* What you will do *
Your copy begins at the line with "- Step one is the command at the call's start" and runs through the end of the data below. Set down only those lines exactly, without pictures.
▬▬▬▬▬▬▬▬▬▬
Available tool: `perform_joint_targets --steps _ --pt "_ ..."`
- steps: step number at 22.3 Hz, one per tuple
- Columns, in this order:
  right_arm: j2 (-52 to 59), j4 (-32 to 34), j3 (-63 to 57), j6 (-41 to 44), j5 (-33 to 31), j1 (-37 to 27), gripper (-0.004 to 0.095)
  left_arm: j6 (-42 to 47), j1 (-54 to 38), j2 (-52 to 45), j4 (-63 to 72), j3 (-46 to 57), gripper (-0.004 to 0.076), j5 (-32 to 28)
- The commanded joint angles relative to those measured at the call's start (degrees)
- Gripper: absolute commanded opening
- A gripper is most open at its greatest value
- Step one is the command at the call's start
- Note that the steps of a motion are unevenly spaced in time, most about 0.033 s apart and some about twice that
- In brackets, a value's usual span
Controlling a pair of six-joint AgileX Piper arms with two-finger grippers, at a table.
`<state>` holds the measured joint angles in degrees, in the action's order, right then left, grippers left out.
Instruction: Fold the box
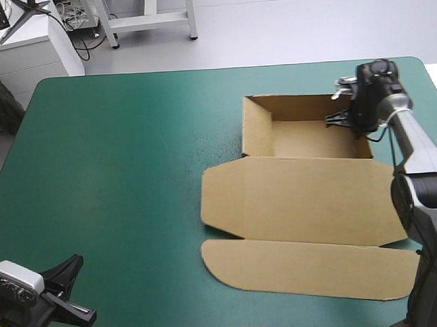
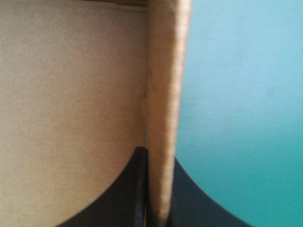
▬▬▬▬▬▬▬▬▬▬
* Solution to this problem *
- Step one is the command at the call's start
- Note that the steps of a motion are unevenly spaced in time, most about 0.033 s apart and some about twice that
- In brackets, a value's usual span
Controlling a pair of six-joint AgileX Piper arms with two-finger grippers, at a table.
`<state>` holds the measured joint angles in degrees, in the action's order, right then left, grippers left out.
Instruction: Fold the box

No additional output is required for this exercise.